L’Autorité Indépendante de Lutte contre la Corruption (AILC) a apporté des précisions à la suite des réactions suscitées par les constats provisoires de sa mission de vérification à la commune du 5ᵉ arrondissement de N’Djamena.
Dans un communiqué, l’institution indique avoir lancé des missions d’audit, de contrôle et de vérification dans les communes des 5ᵉ et 8ᵉ arrondissements ainsi qu’à la mairie centrale.
Ces investigations étant toujours en cours, les conclusions définitives seront rendues publiques au terme des travaux.
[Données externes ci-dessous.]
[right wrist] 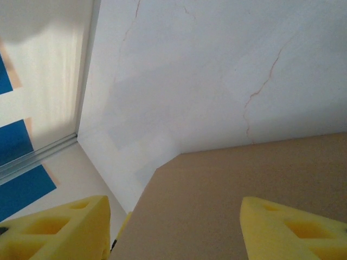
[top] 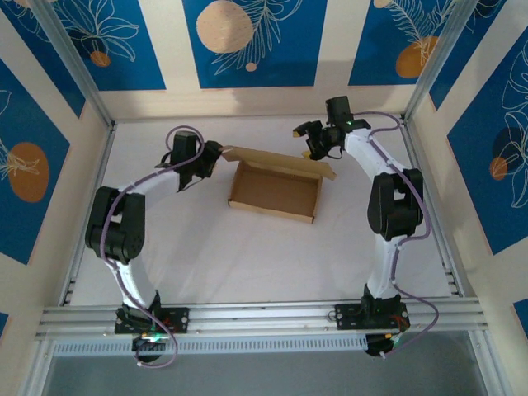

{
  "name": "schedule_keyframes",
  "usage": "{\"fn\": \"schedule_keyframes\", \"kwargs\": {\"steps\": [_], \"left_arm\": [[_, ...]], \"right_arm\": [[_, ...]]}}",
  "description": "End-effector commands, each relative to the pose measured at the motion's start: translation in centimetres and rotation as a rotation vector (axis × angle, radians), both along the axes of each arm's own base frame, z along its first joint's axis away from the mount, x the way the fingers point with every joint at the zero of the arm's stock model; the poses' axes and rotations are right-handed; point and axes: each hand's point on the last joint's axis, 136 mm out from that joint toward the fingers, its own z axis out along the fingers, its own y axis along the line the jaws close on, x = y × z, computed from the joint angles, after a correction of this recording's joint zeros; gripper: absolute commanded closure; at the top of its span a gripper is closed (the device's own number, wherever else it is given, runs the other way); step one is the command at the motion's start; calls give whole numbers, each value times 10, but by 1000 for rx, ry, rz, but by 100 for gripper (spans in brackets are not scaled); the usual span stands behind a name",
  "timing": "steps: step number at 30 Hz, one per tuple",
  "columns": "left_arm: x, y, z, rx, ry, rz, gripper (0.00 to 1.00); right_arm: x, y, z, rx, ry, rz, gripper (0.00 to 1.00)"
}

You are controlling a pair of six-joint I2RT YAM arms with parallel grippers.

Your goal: Fold the paper box

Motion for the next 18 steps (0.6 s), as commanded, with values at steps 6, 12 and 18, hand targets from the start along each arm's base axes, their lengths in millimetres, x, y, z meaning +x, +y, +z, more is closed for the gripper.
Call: {"fn": "schedule_keyframes", "kwargs": {"steps": [6,12,18], "left_arm": [[7,42,45,252,-134,-39,41],[34,52,79,434,-166,-118,34],[64,24,81,303,-133,-201,32]], "right_arm": [[-15,-87,35,-372,-54,80,29],[-45,-120,24,-391,115,55,26],[-59,-116,15,-241,201,60,25]]}}
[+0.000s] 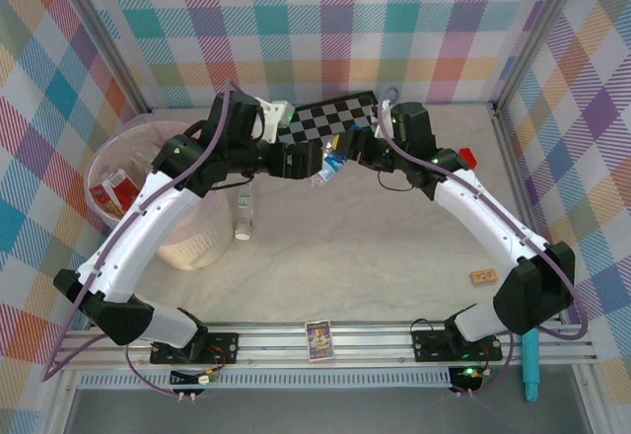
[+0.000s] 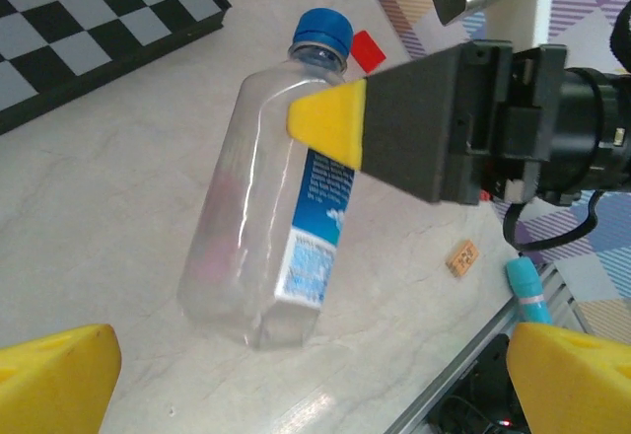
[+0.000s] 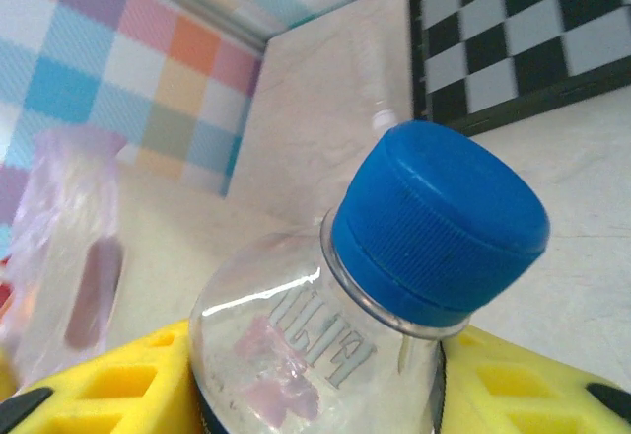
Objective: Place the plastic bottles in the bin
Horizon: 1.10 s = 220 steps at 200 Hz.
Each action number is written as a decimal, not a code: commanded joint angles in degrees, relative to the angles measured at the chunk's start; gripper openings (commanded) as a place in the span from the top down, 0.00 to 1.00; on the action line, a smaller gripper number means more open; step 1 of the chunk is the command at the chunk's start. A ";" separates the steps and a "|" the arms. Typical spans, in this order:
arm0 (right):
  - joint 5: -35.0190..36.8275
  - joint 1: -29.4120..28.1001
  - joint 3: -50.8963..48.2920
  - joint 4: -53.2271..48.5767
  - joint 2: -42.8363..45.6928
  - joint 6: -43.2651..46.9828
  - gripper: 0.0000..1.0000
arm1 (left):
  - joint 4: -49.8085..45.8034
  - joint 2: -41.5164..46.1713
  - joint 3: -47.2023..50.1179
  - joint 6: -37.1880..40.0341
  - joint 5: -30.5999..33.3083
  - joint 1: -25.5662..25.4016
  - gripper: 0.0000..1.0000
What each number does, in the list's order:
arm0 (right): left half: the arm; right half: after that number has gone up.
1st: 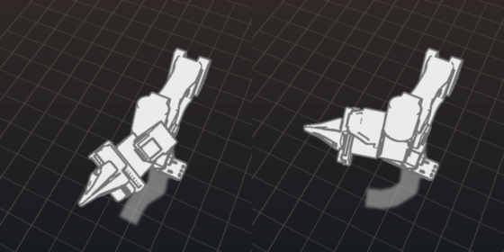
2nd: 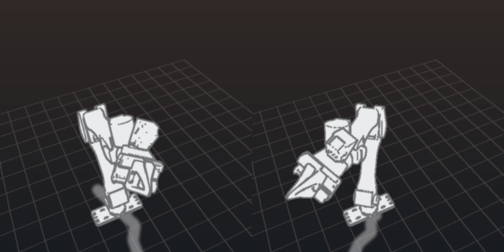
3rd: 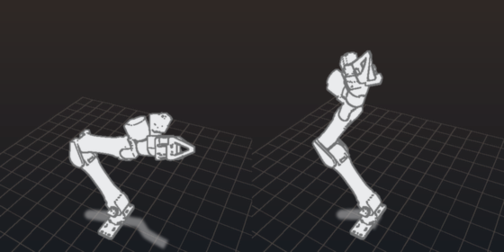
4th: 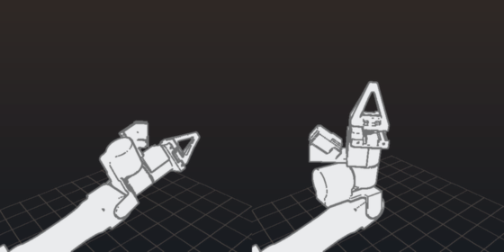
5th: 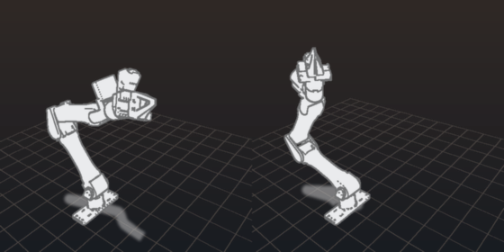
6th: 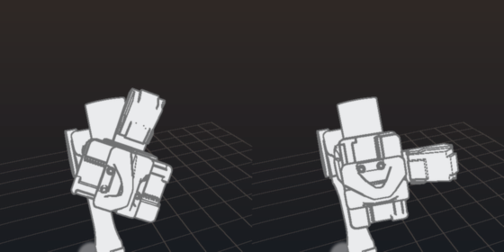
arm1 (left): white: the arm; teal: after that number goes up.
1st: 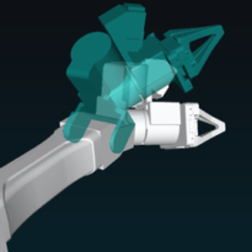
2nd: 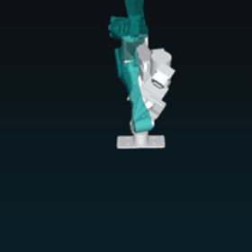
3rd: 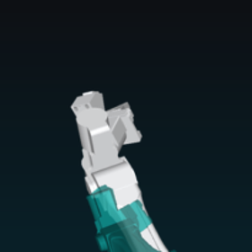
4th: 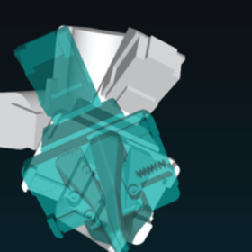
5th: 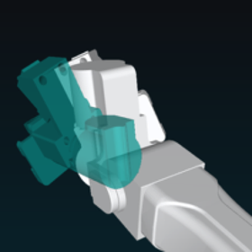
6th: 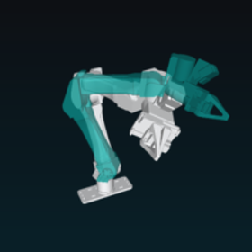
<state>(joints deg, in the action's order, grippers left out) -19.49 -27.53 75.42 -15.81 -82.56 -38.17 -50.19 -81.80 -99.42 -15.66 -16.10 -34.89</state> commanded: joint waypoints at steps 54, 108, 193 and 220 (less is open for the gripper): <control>-16.23 0.02 -3.41 11.34 3.89 1.22 0.75 | 4.60 -3.58 1.57 -1.04 -1.57 -1.03 0.00; -18.07 0.02 -3.97 14.92 4.36 -2.14 0.75 | 6.56 -4.56 3.44 -1.08 -4.59 -1.03 0.07; -16.71 0.11 -3.96 17.00 4.80 -4.47 0.75 | 9.59 -3.65 5.46 -2.01 -8.08 -1.04 0.38; -16.32 0.10 -3.92 16.81 4.78 -5.15 0.67 | 10.04 -3.05 5.76 -2.09 -7.21 -1.02 0.50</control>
<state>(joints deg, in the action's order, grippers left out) -35.16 -27.20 71.11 -1.67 -79.77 -42.46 -41.43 -85.86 -94.30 -17.43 -24.38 -35.59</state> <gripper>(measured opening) 0.497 0.536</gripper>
Concernant les kits alimentaires mis à la disposition de la commune par le ministère de la Solidarité, l’AILC précise que 600 kits étaient destinés aux personnes vulnérables. Les vérifications ont révélé que 300 kits ont été distribués conformément aux objectifs du programme, tandis que les 300 autres ont été attribués à des agents de la commune, en dehors des bénéficiaires prévus.
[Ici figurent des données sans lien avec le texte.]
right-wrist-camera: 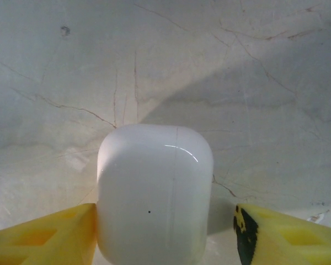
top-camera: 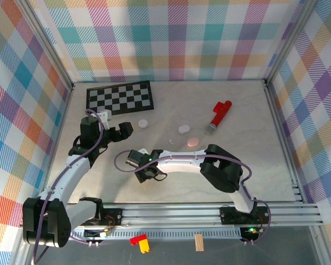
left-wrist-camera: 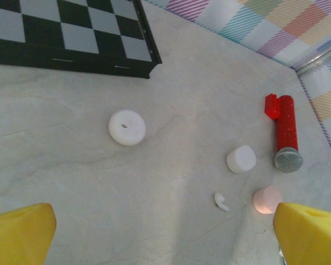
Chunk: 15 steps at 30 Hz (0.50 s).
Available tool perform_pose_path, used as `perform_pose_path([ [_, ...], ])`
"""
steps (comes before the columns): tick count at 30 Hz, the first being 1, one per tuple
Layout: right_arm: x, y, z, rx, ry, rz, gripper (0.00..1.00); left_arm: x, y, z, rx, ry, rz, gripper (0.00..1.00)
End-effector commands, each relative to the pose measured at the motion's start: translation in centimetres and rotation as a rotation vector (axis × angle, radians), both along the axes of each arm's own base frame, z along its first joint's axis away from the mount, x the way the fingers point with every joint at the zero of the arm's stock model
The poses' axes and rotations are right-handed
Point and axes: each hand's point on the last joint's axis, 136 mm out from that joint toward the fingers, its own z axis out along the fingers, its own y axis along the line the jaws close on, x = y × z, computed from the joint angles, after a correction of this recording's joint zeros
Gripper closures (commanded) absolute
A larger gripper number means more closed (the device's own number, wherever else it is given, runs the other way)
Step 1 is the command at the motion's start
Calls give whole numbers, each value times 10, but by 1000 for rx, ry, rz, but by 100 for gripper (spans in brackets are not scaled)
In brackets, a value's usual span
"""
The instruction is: Insert wireless bluetooth earbuds into charging case
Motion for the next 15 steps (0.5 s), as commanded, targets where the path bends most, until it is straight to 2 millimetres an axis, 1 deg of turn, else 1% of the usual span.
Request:
perform_pose_path([
  [1,-1,-4,-4,-51,1,-3,40,-2,12,5,36,12,49,0],
  [4,-2,-5,-6,-60,6,4,46,-3,16,3,42,32,73,0],
  [7,0,-8,-3,-72,-12,23,54,-3,20,2,37,53,105,0],
  [9,3,-11,3,-62,-44,38,58,-5,20,1,25,57,115,0],
  [13,12,-21,18,-16,-125,82,61,-8,25,4,-27,29,170,0],
  [15,16,-26,30,32,-171,132,62,-12,23,7,-50,41,172,0],
])
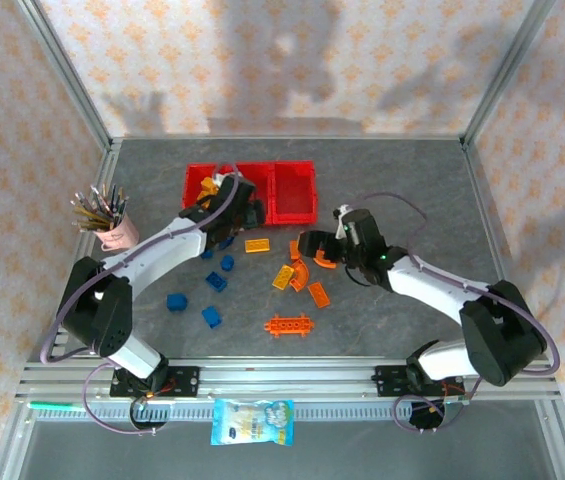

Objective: Sort the legos into containers by color
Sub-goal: Pick up the lego from the center of the table.

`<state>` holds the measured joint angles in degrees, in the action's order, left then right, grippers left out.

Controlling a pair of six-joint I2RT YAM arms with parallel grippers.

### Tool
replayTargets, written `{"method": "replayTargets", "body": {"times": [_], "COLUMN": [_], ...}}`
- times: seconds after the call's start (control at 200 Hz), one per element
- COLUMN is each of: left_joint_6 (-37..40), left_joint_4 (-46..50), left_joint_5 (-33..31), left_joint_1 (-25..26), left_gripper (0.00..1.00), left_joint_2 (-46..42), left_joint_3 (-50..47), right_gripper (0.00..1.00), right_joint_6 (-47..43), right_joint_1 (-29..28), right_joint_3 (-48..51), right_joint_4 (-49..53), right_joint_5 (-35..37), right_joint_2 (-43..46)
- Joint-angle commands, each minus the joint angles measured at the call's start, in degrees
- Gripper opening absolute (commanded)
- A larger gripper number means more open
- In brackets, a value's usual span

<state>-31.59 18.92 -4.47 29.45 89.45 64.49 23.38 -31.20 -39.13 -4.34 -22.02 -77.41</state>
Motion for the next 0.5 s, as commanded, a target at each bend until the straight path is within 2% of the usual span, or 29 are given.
{"method": "replayTargets", "body": {"times": [0.0,0.17,0.496], "left_joint_6": [-5.52,-8.64,-10.02], "left_joint_4": [0.25,-1.5,-2.51], "left_joint_5": [0.11,-0.89,-2.08], "left_joint_1": [2.46,4.52,4.7], "left_gripper": [0.77,0.81,0.87], "left_joint_2": [-0.84,2.87,11.11], "left_joint_3": [-2.61,-3.47,-1.65], "right_gripper": [1.0,1.0,1.0], "right_joint_6": [0.88,0.2,-0.61], "right_joint_1": [0.96,1.57,1.85], "right_joint_3": [2.22,3.78,4.16], "right_joint_4": [-2.96,-5.0,-5.83], "right_joint_5": [-0.94,-1.36,-1.94], "right_joint_2": [2.15,1.57,1.14]}}
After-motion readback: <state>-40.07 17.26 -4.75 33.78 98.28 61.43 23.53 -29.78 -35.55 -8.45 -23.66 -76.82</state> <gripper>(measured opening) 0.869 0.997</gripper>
Face à cette irrégularité, la mission de l’AILC affirme avoir adressé des injonctions uniquement à l’ordonnateur chargé de la gestion des ressources publiques, en lui demandant de rembourser les ressources correspondant aux irrégularités constatées. L’institution dément avoir exigé des bénéficiaires des kits alimentaires qu’ils procèdent eux-mêmes à un remboursement.
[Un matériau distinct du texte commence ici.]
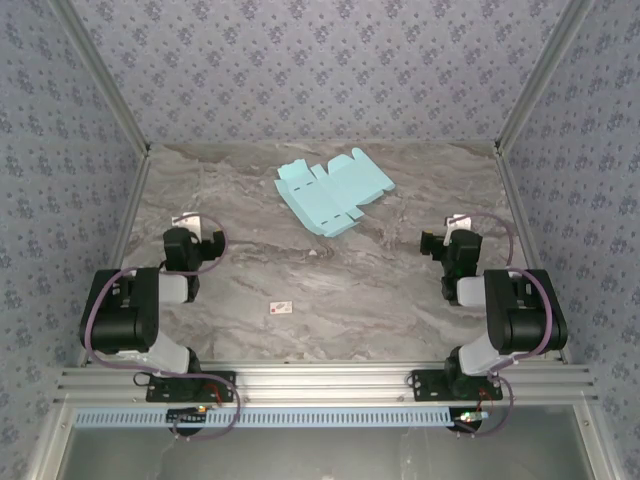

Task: Fold the paper box

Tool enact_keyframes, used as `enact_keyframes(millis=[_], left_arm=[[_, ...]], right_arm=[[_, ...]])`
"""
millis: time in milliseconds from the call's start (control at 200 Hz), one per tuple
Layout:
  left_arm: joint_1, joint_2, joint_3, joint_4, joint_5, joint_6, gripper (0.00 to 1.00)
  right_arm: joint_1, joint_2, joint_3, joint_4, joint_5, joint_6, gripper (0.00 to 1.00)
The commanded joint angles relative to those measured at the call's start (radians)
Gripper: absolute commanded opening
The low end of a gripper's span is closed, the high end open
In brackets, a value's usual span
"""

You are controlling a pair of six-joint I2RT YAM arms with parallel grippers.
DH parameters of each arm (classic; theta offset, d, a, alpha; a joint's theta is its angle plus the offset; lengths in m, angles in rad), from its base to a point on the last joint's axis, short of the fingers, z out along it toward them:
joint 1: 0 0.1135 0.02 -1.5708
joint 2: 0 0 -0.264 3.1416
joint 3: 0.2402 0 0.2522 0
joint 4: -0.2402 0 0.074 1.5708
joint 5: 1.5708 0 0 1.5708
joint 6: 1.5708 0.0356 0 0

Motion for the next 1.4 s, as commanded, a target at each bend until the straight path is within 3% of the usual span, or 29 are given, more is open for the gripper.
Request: enact_keyframes(millis=[0, 1044, 1159, 1394], left_arm=[[-0.003, -0.007, 0.022, 0.026, 0.014, -0.001, 0.99], [0.003, -0.007, 0.022, 0.029, 0.021, -0.005, 0.99], [0.003, -0.081, 0.069, -0.115, 0.019, -0.004, 0.99], [0.002, -0.296, 0.11, -0.341, -0.15, -0.128, 0.99]], right_arm=[[-0.002, -0.004, 0.024, 0.022, -0.005, 0.012, 0.99], [-0.003, -0.003, 0.024, 0.022, -0.007, 0.012, 0.99], [0.002, -0.036, 0.035, -0.02, 0.018, 0.015, 0.99], [-0.007, -0.298, 0.104, -0.322, 0.12, 0.083, 0.99]])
L’AILC souligne que ce dossier ne représente qu’une partie des constats réalisés dans le cadre de ses missions en cours. Elle annonce qu’une communication officielle sera faite à l’issue des enquêtes afin de présenter l’ensemble des conclusions, ainsi que les éventuelles mesures administratives et poursuites judiciaires qui seront engagées conformément à la loi.
Enfin, l’Autorité appelle les citoyens et les médias à se référer uniquement à ses communications officielles afin d’éviter toute confusion ou désinformation.